Now, everyone around me was panicking and I seemed more peaceful in comparison – I picked up my broken phone and sent my mom a voice note thinking that she was away from the blast. “Mom, I’m safe, I’m safe. Are you?” For forty-five minutes, I did not hear from her. I called home, no answer. People around us were terrified to move and terrified to stay. There we were, the famously resilient Lebanese people caught in yet another injustice. Once I was able to connect to the internet and follow the news, it became clear that where I was standing made the difference between life and death. Mom finally answered the phone; she was being carried home and a doctor was on his way to attend to her injuries (small particles of shattered glass under her skin, particularly around her legs, feet and hands because she fell to the floor during the blast. I was not to worry. Thankfully, all my family survived and were ok. However, the following day, my mom buried her best friend.

Alive for a reason

Some people say they escaped death, but I feel like it was death that escaped me – and if I am alive today, it is for a reason. As a 29-year-old Lebanese woman, I survived this. In 2005, while on my way back from a school trip, I survived the blast that brought Lebanon to its knees. In 2006, I survived a war that destroyed my country, and fled to neighbouring Syria for shelter. In the years to follow, I survived a series of bombings and assassinations that killed many people in Lebanon.
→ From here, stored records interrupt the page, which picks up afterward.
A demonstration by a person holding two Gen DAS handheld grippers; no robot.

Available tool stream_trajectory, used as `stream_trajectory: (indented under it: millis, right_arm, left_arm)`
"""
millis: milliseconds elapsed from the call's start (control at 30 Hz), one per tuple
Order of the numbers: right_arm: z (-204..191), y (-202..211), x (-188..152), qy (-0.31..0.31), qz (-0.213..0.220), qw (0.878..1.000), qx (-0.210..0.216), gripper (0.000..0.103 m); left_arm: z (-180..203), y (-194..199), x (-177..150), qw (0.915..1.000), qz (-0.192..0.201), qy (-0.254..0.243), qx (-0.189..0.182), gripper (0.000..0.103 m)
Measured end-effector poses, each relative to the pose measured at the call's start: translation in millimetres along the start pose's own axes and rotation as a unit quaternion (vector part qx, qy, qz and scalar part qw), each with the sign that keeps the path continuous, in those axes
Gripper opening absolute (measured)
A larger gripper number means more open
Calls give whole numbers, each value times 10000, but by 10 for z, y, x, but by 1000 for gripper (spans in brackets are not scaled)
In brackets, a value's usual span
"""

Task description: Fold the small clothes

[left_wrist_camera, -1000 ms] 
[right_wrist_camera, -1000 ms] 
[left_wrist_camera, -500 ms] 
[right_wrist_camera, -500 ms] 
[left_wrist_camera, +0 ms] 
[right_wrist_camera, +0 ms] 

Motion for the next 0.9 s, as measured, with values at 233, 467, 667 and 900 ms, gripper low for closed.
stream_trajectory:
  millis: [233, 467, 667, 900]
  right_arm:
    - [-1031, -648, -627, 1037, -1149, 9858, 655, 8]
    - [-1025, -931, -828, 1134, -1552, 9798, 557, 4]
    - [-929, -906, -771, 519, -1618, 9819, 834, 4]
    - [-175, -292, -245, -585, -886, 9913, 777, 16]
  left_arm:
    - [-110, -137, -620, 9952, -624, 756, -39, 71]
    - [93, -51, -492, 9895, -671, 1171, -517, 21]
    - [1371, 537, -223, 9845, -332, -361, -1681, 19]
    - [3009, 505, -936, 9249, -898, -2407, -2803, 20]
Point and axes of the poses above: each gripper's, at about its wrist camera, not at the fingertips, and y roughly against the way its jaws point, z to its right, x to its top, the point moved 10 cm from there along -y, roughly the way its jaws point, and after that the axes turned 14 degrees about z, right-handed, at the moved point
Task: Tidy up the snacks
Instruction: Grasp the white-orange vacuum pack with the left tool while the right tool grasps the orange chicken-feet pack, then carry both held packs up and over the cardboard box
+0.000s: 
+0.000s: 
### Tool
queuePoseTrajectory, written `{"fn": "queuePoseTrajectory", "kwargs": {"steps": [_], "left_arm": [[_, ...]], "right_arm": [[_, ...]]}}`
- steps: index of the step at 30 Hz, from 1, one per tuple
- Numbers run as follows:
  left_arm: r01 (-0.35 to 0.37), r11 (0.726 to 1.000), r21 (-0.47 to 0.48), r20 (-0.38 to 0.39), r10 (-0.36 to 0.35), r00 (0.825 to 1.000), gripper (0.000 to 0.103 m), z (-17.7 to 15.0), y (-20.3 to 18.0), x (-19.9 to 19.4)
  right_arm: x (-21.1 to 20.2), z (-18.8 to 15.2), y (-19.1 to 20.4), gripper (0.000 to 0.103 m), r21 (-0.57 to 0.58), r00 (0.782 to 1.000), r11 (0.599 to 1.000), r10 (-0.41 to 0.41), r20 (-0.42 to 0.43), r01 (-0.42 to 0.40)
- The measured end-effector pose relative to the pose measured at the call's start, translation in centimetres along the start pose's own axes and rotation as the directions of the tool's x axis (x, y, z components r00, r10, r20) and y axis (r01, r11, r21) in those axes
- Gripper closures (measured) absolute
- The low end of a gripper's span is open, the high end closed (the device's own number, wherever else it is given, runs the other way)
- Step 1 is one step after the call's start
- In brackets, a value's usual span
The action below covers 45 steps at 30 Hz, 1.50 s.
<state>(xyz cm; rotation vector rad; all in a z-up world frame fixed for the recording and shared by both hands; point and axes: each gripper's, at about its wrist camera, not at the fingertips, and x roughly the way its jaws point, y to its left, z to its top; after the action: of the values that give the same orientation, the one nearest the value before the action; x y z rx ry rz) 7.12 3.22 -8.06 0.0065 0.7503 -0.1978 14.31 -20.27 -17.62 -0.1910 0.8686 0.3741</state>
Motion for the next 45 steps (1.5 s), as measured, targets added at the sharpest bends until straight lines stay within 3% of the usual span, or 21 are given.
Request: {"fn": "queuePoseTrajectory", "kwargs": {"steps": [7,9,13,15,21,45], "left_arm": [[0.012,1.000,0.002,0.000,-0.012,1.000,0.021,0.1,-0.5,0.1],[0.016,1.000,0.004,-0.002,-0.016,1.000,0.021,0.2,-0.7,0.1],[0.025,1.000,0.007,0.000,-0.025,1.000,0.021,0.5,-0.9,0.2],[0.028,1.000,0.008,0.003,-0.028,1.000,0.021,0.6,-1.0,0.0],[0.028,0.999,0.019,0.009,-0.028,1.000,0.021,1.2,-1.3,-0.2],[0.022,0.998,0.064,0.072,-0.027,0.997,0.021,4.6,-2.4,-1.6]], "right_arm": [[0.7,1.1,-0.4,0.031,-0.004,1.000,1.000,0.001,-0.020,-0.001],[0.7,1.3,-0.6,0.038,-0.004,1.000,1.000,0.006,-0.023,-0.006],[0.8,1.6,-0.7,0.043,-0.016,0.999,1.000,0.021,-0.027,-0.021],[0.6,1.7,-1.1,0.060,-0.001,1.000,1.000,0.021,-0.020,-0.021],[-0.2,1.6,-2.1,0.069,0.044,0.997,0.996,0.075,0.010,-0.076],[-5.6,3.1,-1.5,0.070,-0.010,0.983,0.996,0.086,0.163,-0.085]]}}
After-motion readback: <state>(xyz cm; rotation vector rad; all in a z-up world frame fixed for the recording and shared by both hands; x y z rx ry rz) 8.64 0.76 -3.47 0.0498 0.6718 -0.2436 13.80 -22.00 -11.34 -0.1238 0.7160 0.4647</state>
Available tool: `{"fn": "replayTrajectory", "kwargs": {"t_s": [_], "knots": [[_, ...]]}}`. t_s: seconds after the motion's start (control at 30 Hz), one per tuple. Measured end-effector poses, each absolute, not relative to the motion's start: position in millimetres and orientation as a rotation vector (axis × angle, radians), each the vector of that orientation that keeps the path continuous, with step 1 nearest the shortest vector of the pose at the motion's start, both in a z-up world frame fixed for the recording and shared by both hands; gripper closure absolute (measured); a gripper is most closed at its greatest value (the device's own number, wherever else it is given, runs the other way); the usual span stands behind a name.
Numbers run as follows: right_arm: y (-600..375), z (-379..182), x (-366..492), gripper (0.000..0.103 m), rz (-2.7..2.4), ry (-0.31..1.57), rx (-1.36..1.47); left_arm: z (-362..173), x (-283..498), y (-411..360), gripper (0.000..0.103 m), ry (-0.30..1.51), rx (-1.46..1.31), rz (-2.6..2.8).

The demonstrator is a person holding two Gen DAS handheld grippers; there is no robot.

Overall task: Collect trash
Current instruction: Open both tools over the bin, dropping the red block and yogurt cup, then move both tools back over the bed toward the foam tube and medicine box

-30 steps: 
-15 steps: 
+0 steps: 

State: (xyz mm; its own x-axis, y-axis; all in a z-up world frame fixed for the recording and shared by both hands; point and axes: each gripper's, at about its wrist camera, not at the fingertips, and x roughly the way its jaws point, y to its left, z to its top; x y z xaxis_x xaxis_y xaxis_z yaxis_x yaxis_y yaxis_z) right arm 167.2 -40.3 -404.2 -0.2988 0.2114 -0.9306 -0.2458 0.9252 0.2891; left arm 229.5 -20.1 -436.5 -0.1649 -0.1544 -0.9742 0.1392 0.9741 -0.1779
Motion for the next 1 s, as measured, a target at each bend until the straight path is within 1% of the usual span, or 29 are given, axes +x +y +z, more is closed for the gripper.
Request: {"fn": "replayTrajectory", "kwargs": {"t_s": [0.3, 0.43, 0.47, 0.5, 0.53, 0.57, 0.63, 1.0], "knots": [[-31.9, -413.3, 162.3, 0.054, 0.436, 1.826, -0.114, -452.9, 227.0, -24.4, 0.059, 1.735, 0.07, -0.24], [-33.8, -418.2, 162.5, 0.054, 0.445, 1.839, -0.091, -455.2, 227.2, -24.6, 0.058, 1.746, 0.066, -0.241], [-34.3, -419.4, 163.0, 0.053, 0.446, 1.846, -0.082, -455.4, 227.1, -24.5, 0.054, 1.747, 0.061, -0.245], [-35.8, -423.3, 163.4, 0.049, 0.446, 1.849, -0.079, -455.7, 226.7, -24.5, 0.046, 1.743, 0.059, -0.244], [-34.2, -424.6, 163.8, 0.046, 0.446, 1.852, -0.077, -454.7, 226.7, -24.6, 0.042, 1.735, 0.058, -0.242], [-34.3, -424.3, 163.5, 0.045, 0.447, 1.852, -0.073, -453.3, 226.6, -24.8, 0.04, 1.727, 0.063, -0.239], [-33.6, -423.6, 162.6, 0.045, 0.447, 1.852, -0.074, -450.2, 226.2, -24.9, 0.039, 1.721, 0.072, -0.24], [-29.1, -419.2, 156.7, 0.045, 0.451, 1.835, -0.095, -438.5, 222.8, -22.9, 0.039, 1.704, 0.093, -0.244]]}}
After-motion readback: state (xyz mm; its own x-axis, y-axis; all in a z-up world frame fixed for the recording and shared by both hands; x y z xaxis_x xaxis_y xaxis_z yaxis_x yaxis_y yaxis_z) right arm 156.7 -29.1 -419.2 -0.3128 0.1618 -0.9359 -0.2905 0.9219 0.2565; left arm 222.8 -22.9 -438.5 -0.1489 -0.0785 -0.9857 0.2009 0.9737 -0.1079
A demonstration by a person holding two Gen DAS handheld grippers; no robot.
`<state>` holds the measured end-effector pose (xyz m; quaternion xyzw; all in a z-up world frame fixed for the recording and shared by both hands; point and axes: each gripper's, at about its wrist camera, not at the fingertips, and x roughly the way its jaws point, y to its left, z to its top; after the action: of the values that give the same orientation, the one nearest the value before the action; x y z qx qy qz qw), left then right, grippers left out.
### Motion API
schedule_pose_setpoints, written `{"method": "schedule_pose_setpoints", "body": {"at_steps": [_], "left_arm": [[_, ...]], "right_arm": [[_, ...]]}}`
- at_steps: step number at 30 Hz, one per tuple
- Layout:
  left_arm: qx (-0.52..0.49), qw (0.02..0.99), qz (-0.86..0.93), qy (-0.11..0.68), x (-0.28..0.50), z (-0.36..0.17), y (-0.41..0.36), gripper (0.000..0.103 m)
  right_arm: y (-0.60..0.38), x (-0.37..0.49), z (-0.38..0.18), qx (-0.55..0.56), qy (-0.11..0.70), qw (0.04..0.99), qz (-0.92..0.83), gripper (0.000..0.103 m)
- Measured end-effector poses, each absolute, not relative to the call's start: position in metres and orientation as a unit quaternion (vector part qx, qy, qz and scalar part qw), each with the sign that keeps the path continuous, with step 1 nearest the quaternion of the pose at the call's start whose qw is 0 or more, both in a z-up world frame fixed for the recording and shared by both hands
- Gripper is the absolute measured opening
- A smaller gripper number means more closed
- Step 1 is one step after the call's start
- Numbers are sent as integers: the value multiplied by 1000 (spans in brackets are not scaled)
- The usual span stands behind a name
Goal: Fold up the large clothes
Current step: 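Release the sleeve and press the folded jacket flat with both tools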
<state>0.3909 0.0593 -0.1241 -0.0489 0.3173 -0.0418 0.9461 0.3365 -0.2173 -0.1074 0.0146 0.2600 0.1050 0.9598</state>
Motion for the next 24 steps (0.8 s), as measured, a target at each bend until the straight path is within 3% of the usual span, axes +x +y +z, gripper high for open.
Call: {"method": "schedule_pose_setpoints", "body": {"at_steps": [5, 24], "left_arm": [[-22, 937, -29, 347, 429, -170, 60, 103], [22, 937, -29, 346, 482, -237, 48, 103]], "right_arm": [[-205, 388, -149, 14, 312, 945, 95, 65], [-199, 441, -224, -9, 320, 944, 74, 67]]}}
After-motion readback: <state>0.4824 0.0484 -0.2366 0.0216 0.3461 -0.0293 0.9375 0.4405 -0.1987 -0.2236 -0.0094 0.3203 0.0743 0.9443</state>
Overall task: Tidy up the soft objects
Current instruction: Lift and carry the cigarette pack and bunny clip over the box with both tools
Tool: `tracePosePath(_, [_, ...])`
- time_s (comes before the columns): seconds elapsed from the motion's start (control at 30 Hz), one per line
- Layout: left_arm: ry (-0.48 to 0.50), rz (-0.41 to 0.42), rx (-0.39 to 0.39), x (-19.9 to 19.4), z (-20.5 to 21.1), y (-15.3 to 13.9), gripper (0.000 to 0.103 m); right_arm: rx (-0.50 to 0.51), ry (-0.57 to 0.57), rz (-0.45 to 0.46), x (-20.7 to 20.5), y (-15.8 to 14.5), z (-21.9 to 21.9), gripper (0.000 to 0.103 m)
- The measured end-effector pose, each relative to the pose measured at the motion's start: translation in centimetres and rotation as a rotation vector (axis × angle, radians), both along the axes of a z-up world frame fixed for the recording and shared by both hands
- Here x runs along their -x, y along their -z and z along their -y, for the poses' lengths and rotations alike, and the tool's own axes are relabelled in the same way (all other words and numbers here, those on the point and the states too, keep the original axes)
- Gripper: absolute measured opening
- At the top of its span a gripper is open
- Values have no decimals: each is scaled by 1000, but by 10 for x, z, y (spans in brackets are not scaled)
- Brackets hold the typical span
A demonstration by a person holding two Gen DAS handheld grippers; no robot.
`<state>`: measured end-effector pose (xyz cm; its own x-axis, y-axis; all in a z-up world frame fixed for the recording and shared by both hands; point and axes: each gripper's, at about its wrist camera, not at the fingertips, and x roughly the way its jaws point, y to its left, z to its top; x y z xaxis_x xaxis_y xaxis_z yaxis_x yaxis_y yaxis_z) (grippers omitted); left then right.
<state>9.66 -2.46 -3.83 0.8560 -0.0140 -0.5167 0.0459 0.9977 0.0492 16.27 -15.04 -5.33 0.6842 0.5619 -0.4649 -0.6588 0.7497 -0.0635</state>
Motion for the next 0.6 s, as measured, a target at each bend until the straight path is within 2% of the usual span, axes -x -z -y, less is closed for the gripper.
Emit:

It seems to me that if you are Lebanese and alive today, it is for a reason.

Tania Khalil
Members of Concern Lebanon volunteering with clean-up efforts in Beirut. Photo: Concern Worldwide.
Members of Concern Lebanon volunteering with clean-up efforts in Beirut. Photo: Concern Worldwide.

By working with Concern, I can make a difference to those that have also been affected by tragedies such as this, as well as other humanitarian crises across the world. Concern is responding to the explosion, handing out shelter and dignity kits to families affected, and has launched an appeal to raise more money so that we can reach more people. Being there on the ground, I can tell you that the team in Lebanon haven’t had a moment of rest since the blast, working around the clock to ensure that no home, and no person, is left without essentials. I want to show respect and appreciation for my colleagues in Lebanon.

I may not know the reason I am alive today, but what I do know is that life is short, and it is what you make of the time you have on this earth that really matters. Help someone in need every single day.